Exercise objective: In the entries below, find the line with "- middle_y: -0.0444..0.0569" and the line with "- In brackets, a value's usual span". Print those two and everything between them exactly, and nothing else.
»»
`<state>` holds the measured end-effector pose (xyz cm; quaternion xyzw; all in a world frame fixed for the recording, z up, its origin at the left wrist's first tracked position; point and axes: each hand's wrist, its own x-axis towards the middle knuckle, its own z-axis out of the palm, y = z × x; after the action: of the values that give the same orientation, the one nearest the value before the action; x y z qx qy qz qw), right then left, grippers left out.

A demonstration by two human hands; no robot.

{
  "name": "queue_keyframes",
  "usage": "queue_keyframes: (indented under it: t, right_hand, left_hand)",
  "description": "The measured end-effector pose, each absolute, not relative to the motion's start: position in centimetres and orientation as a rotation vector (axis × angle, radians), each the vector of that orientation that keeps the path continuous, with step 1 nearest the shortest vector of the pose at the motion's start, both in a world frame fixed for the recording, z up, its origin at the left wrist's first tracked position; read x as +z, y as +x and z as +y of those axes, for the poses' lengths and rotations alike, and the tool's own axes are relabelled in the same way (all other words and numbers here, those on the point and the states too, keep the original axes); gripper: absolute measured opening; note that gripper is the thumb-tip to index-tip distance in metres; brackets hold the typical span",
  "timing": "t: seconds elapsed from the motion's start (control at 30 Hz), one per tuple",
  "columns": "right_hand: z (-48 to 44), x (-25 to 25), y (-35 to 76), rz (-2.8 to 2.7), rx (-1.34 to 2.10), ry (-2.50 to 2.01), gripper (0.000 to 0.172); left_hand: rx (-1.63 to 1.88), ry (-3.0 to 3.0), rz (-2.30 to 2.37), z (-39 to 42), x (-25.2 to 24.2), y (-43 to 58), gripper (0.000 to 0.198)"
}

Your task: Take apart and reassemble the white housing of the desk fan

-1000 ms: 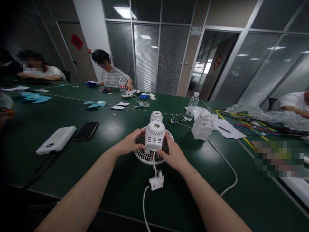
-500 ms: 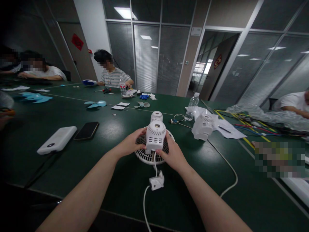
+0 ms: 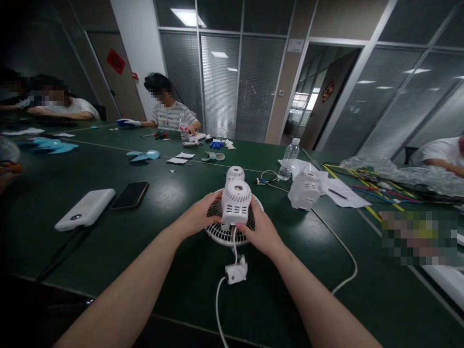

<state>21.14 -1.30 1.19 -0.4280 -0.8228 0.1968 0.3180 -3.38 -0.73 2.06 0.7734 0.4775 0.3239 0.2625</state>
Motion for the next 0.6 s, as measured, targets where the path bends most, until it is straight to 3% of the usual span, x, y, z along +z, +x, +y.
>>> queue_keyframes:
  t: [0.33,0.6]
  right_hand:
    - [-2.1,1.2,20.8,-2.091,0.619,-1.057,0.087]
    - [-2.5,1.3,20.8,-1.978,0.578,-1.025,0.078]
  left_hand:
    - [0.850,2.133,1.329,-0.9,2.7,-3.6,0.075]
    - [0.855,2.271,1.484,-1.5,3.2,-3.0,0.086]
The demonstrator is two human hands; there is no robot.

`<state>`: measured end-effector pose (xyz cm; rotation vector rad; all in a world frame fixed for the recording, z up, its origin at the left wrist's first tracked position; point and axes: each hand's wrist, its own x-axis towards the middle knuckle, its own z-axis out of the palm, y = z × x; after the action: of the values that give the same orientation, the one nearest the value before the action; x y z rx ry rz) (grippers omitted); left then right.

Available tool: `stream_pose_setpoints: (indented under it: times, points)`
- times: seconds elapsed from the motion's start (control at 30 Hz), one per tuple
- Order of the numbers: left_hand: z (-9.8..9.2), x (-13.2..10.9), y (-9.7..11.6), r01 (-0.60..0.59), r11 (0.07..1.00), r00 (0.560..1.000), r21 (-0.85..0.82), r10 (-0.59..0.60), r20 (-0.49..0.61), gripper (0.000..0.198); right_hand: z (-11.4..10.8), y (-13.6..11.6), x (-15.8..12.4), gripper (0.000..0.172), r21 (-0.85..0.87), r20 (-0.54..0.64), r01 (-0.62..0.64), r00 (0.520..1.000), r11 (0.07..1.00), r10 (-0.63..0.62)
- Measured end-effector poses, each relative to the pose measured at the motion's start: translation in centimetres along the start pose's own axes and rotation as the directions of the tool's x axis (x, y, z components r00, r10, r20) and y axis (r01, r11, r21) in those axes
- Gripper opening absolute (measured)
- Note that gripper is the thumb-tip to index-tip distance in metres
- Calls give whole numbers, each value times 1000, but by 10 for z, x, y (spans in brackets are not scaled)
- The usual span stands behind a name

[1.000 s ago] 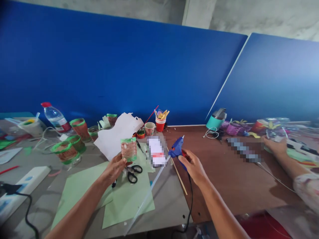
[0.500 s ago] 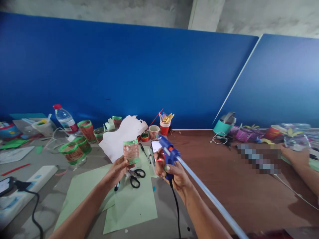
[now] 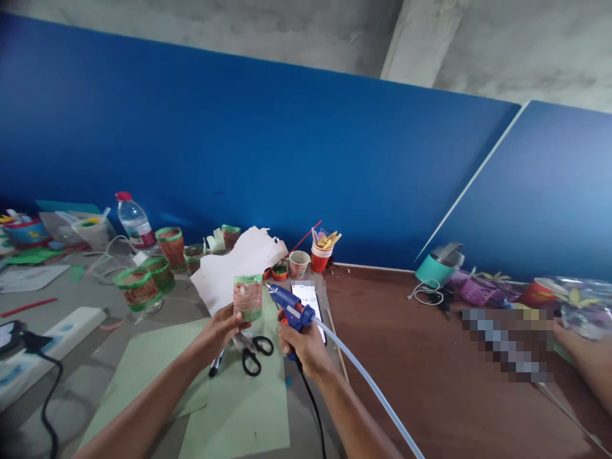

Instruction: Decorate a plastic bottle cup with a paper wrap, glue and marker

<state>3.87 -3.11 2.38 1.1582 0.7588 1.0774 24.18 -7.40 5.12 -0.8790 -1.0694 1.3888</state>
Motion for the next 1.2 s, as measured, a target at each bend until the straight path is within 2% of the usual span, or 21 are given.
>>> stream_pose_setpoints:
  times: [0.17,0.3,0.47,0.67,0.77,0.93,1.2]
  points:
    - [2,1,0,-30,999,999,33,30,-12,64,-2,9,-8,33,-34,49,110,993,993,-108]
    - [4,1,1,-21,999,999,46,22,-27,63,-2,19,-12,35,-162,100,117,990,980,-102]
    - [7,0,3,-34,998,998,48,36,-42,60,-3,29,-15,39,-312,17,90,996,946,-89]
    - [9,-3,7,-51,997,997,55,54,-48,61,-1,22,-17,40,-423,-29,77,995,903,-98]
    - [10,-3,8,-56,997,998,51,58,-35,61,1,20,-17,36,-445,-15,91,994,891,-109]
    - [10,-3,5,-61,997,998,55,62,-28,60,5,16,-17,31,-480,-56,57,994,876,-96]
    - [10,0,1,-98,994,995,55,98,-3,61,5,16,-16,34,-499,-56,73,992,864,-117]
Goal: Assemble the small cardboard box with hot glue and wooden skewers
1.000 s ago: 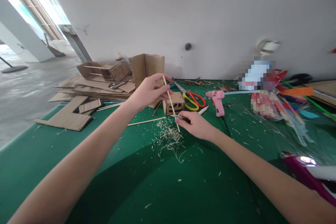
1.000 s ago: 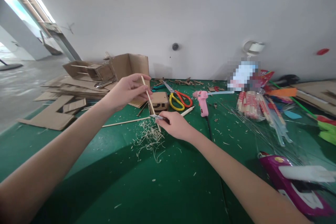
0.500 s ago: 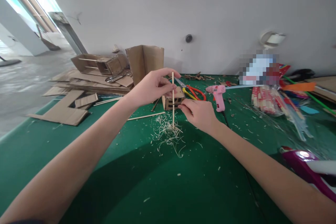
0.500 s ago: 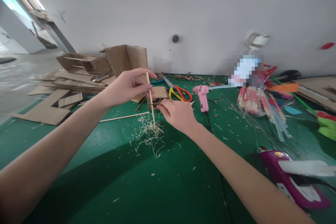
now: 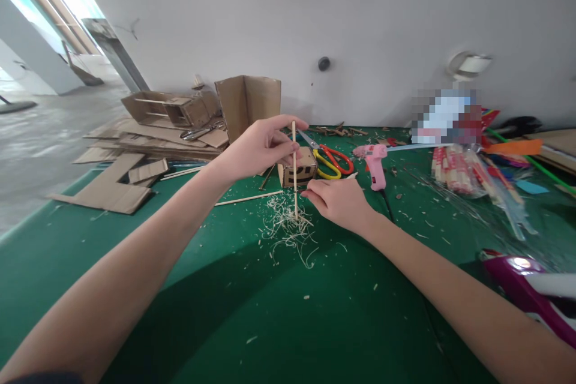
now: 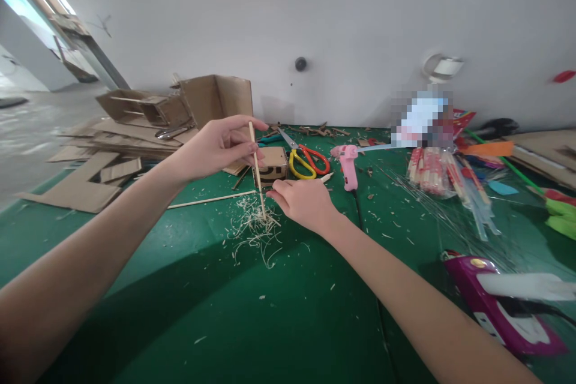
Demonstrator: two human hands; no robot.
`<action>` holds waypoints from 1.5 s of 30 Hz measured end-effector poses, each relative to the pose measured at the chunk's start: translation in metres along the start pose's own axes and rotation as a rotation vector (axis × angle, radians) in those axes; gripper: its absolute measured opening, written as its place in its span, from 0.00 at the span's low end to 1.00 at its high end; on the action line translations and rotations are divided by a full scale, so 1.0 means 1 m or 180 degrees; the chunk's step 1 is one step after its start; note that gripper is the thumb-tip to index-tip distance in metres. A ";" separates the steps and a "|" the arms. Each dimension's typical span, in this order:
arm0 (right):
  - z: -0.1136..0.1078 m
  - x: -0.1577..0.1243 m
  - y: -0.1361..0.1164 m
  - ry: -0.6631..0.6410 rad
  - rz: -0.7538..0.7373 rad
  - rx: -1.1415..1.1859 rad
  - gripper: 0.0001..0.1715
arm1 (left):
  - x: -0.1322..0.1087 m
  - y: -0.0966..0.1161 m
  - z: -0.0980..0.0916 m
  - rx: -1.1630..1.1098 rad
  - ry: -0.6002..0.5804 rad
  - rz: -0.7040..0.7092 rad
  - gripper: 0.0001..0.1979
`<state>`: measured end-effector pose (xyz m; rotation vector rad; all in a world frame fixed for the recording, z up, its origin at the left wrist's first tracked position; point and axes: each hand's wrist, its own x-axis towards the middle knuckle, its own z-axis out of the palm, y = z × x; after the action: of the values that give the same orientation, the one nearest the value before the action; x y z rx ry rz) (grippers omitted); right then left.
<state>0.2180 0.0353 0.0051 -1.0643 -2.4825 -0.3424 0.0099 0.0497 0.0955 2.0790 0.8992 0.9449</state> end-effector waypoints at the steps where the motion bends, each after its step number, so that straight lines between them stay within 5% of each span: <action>1: 0.000 -0.002 -0.001 -0.0120 -0.0066 0.0007 0.22 | 0.000 -0.001 0.000 -0.0023 -0.0001 -0.0007 0.16; 5: -0.002 -0.006 -0.003 -0.0518 -0.0420 0.0108 0.22 | 0.000 0.001 -0.001 -0.0103 -0.0002 -0.0075 0.16; 11: -0.002 0.001 0.004 0.0195 0.0154 0.0140 0.24 | 0.000 0.006 -0.001 0.0086 -0.0080 0.0028 0.18; 18: 0.007 -0.005 0.000 -0.0226 -0.0285 0.0254 0.23 | -0.002 0.002 -0.003 0.0137 -0.0107 0.0037 0.22; 26: 0.001 0.006 0.001 0.0221 0.0064 0.0228 0.23 | -0.003 -0.001 -0.003 -0.0221 -0.0320 0.0121 0.17; 33: -0.004 0.005 0.002 -0.0054 0.0026 0.0332 0.22 | -0.004 0.001 0.000 -0.0344 -0.0376 0.0171 0.16; 39: -0.001 -0.005 -0.005 -0.0700 -0.0307 0.0173 0.22 | -0.006 0.003 0.000 -0.0233 -0.0330 0.0134 0.16; 45: -0.001 0.000 -0.008 0.0169 -0.0021 -0.0032 0.25 | -0.006 0.003 0.001 -0.0325 -0.0320 0.0101 0.15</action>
<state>0.2125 0.0299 0.0057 -1.0379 -2.4406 -0.3806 0.0092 0.0430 0.0954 2.0396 0.7527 0.8763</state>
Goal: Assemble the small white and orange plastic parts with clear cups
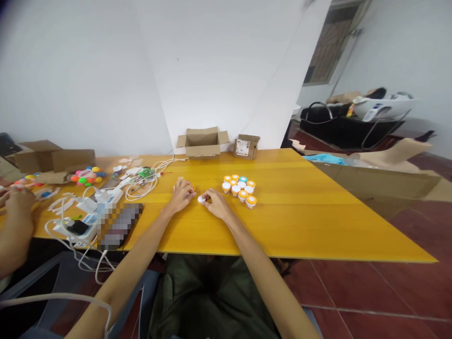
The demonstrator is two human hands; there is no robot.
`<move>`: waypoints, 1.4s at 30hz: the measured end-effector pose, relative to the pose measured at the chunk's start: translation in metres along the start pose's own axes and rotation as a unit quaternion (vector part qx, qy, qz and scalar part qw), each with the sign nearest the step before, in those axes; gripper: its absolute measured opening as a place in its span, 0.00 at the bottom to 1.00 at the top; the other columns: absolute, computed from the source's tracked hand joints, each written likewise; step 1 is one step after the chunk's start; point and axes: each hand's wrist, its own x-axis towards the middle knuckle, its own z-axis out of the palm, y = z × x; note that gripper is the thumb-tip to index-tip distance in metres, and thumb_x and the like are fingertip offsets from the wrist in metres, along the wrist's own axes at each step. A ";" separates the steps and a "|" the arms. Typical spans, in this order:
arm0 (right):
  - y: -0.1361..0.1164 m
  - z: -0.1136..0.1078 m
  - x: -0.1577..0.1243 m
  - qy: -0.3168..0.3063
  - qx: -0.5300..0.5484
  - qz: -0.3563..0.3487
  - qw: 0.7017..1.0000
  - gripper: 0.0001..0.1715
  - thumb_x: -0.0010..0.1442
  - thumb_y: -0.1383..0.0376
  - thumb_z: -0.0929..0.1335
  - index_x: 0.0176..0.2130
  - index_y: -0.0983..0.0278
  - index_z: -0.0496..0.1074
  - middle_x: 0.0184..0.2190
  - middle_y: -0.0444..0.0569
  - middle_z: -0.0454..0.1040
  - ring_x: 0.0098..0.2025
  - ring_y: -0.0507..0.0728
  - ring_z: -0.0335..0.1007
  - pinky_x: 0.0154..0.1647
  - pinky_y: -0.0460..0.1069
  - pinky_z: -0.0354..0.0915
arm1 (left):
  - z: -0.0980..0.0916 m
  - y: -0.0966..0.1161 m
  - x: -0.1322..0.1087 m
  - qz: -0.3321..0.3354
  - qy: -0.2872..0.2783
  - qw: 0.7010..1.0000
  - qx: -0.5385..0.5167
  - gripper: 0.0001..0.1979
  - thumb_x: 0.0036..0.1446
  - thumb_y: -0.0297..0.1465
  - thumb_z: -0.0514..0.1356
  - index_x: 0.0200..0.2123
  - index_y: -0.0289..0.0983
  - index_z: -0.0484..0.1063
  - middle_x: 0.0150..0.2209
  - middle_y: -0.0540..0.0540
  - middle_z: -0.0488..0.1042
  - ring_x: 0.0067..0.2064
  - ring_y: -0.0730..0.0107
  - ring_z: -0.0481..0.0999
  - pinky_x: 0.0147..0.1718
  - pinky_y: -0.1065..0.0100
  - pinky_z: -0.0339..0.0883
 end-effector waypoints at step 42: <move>0.000 0.000 0.001 0.030 -0.060 -0.024 0.997 0.08 0.56 0.71 0.67 0.27 0.58 0.71 0.32 0.46 0.75 0.37 0.57 0.72 0.42 0.51 0.67 | 0.001 0.016 -0.006 0.100 -0.058 0.993 -0.009 0.07 0.59 0.39 0.62 0.38 0.43 0.74 0.47 0.44 0.70 0.51 0.54 0.63 0.54 0.50 0.59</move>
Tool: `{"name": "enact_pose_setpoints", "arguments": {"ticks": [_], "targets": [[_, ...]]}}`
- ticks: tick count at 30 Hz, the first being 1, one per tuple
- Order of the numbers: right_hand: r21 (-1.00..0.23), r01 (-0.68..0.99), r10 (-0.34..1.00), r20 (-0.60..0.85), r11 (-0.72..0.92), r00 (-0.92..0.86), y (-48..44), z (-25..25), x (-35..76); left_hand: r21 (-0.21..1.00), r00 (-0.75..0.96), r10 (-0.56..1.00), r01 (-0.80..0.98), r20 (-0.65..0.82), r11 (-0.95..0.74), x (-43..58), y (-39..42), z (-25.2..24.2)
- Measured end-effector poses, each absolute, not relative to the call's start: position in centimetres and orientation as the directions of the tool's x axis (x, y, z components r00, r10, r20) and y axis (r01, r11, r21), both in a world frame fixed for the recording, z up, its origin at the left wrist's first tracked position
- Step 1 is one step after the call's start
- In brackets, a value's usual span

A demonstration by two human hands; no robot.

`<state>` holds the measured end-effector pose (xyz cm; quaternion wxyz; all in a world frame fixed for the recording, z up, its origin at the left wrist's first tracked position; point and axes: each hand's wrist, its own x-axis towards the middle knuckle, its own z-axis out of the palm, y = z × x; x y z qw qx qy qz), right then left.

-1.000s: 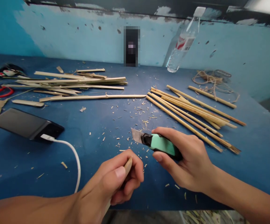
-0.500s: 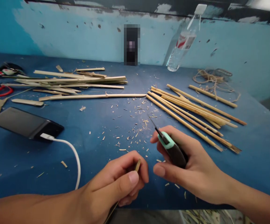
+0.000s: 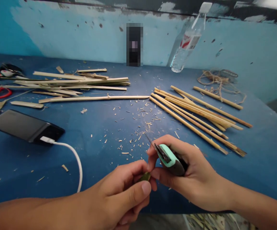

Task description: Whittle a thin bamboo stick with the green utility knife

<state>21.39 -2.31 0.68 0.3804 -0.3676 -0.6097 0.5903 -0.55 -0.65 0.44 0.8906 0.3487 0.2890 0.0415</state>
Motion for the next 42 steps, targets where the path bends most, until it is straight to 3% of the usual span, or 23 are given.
{"name": "enact_pose_setpoints", "arguments": {"ticks": [7, 10, 13, 18, 22, 26, 33, 42], "targets": [[-0.930, 0.261, 0.942, 0.181, 0.257, -0.284, -2.5, 0.4, 21.7, 0.754, 0.809, 0.411, 0.060, -0.421, 0.654, -0.3, -0.4, 0.5], [-0.813, 0.436, 0.920, 0.304, 0.385, -0.246, -2.1, 0.0, 22.1, 0.775, 0.776, 0.519, -0.065, -0.357, 0.629, -0.8, -0.7, 0.2], [-0.665, 0.542, 0.858, 0.394, 0.514, -0.329, -1.9, -0.1, 22.4, 0.814, 0.777, 0.558, -0.105, -0.292, 0.572, -1.6, -0.8, 0.1], [-0.595, 0.546, 0.799, 0.334, 0.590, -0.500, -2.4, 0.5, 22.1, 0.894, 0.808, 0.515, 0.031, -0.285, 0.447, -2.3, -0.7, 0.5], [-0.603, 0.539, 0.788, 0.277, 0.588, -0.550, -2.7, 0.7, 21.7, 0.937, 0.717, 0.650, 0.015, -0.253, 0.348, -1.1, -1.6, 0.7], [-0.606, 0.550, 0.792, 0.244, 0.575, -0.560, -2.7, 0.7, 21.8, 0.963, 0.596, 0.766, 0.047, -0.240, 0.265, -0.2, -2.6, 0.6], [-0.584, 0.545, 0.772, 0.247, 0.601, -0.586, -2.5, 0.6, 21.8, 0.977, 0.554, 0.806, 0.077, -0.208, 0.199, -0.5, -2.3, 0.6], [-0.526, 0.578, 0.778, 0.348, 0.623, -0.523, -2.9, -0.2, 21.2, 0.983, 0.402, 0.897, 0.048, -0.183, 0.179, -0.2, -3.6, -0.4]]}}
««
Answer to this exercise:
  - middle_y: -0.0444..0.0569
  - middle_z: -0.0454..0.1040
  - ring_x: 0.0098..0.2025
  - ring_y: -0.0507..0.0728
  - ring_z: -0.0335..0.1007
  - pinky_x: 0.0154..0.1647
  - pinky_y: -0.0460..0.1069
  - pinky_z: -0.0354..0.0915
arm1 (left):
  - z: -0.0980..0.0916 m
  - y: -0.0966..0.1161 m
  - x: -0.1322..0.1087 m
  - qz: -0.3321..0.3354
  - qy: -0.2872..0.2783
  - qw: 0.7010..1.0000
  - qx: -0.5385..0.5167
  - gripper: 0.0001..0.1979
  - thumb_x: 0.0036..0.1446
  - thumb_y: -0.0297..0.1465
  - thumb_z: -0.0514..0.1356
  - index_x: 0.0200..0.2123
  - index_y: -0.0289..0.0983
  - index_z: -0.0484..0.1063
  - middle_x: 0.0150..0.2209
  - middle_y: -0.0540..0.0540
  - middle_z: -0.0488..0.1042
  - ring_x: 0.0067..0.2064
  - ring_y: -0.0730..0.0107
  - ring_z: -0.0481..0.0999
  - pinky_x: 0.0147..0.1718
  - pinky_y: -0.1065..0.0100
  - pinky_z: -0.0339..0.0883
 end-effector waypoints at step 42: <move>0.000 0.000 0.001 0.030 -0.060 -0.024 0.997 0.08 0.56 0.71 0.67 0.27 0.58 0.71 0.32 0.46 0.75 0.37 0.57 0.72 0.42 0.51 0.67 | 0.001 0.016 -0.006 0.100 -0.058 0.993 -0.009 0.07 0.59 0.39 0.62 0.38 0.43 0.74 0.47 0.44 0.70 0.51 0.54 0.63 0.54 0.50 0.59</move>
Tool: `{"name": "enact_pose_setpoints", "arguments": {"ticks": [_], "targets": [[_, ...]]}}`
- ticks: tick count at 30 Hz, the first being 1, one per tuple
- Order of the numbers: right_hand: r21 (-1.00..0.23), r01 (-0.68..0.99), r10 (-0.34..1.00), r20 (-0.60..0.85), r11 (-0.72..0.92), r00 (-0.92..0.86), y (-48..44), z (-25..25), x (-35..76); left_hand: r21 (-0.21..1.00), r00 (-0.75..0.96), r10 (-0.56..1.00), r01 (-0.80..0.98), r20 (-0.65..0.82), r11 (-0.95..0.74), x (-43..58), y (-39..42), z (-25.2..24.2)
- Measured end-effector poses, each absolute, not relative to the call's start: position in centimetres and orientation as the directions of the tool's x axis (x, y, z components r00, r10, r20) and y axis (r01, r11, r21), both in a world frame fixed for the recording, z up, its origin at the left wrist's first tracked position
- Step 1 is one step after the call's start
- In brackets, a value's usual span

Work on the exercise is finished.